**Exercise aim**. Beginning at the first line of the data, print each line exactly, stopping after the line that contains "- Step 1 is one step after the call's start".

Data START

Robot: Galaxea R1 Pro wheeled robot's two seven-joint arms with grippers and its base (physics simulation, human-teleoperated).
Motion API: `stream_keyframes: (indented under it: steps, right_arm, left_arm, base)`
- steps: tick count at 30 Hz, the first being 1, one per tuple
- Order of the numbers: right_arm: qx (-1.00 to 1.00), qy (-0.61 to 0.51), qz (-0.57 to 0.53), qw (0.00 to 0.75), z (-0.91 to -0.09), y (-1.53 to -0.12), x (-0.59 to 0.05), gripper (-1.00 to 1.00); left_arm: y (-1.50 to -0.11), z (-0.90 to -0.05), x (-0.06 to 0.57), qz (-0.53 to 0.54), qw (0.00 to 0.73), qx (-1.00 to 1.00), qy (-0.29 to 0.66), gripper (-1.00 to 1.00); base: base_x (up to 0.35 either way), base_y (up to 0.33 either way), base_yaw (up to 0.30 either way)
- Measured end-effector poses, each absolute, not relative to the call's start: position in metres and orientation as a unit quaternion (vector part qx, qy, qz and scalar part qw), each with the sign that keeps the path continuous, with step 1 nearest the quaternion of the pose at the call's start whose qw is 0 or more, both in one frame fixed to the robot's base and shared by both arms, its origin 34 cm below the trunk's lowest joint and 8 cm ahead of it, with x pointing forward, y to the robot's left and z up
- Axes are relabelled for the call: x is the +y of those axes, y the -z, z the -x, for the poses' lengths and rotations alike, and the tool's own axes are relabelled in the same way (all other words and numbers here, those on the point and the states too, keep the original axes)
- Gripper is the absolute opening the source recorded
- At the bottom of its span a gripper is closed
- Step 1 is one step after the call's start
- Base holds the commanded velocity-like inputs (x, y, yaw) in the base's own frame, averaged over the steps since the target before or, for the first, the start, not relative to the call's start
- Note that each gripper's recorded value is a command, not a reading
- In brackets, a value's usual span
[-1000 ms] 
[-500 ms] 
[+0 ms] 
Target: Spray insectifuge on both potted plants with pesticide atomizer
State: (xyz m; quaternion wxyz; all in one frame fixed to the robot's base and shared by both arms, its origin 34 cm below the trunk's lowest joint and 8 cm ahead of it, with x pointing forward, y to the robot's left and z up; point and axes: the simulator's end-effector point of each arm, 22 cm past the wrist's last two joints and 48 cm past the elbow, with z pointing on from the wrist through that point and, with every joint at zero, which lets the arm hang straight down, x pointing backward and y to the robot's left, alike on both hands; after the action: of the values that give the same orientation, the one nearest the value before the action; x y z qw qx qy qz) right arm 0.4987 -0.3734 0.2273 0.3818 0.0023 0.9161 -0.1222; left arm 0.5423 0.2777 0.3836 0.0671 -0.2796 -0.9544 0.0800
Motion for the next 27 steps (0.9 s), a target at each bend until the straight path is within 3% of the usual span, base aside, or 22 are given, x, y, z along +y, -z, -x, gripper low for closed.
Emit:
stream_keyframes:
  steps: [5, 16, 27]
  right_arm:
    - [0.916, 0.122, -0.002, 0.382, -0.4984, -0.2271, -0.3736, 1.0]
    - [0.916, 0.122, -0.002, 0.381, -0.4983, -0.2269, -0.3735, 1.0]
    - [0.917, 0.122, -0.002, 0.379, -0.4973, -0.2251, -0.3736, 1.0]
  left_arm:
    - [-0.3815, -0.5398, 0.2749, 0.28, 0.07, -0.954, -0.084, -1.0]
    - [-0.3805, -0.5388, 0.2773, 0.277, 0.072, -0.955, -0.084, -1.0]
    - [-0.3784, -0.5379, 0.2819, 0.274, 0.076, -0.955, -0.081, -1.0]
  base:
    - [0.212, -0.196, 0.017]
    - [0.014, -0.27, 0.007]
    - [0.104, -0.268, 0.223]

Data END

**Result of this exercise**.
Robot: Galaxea R1 Pro wheeled robot's two seven-joint arms with grippers and its base (physics simulation, human-teleoperated).
Motion API: `stream_keyframes: (indented under it: steps, right_arm, left_arm, base)`
- steps: tick count at 30 Hz, the first being 1, one per tuple
- Order of the numbers: right_arm: qx (-1.00 to 1.00), qy (-0.61 to 0.51), qz (-0.57 to 0.53), qw (0.00 to 0.75), z (-0.91 to -0.09), y (-1.53 to -0.12), x (-0.59 to 0.05), gripper (-1.00 to 1.00); left_arm: y (-1.50 to -0.11), z (-0.90 to -0.05), x (-0.06 to 0.57), qz (-0.53 to 0.54), qw (0.00 to 0.73), qx (-1.00 to 1.00), qy (-0.29 to 0.66), gripper (-1.00 to 1.00); base: base_x (up to 0.35 either way), base_y (up to 0.33 either way), base_yaw (up to 0.30 either way)
- Measured end-effector poses, each absolute, not relative to the call's start: position in metres and orientation as a unit quaternion (vector part qx, qy, qz and scalar part qw), each with the sign that keeps the path continuous, with step 1 nearest the quaternion of the pose at the call's start whose qw is 0 or more, both in one frame fixed to the robot's base and shared by both arms, its origin 34 cm below the trunk's lowest joint and 8 cm ahead of it, with x pointing forward, y to the robot's left and z up
- Axes are relabelled for the call: x is the +y of those axes, y the -z, z the -x, for the poses' lengths and rotations alike, and the tool's own axes are relabelled in the same way (all other words and numbers here, those on the point and the states too, keep the original axes)
- Gripper is the absolute opening the source recorded
- At the bottom of its span a gripper is closed
- Step 1 is one step after the call's start

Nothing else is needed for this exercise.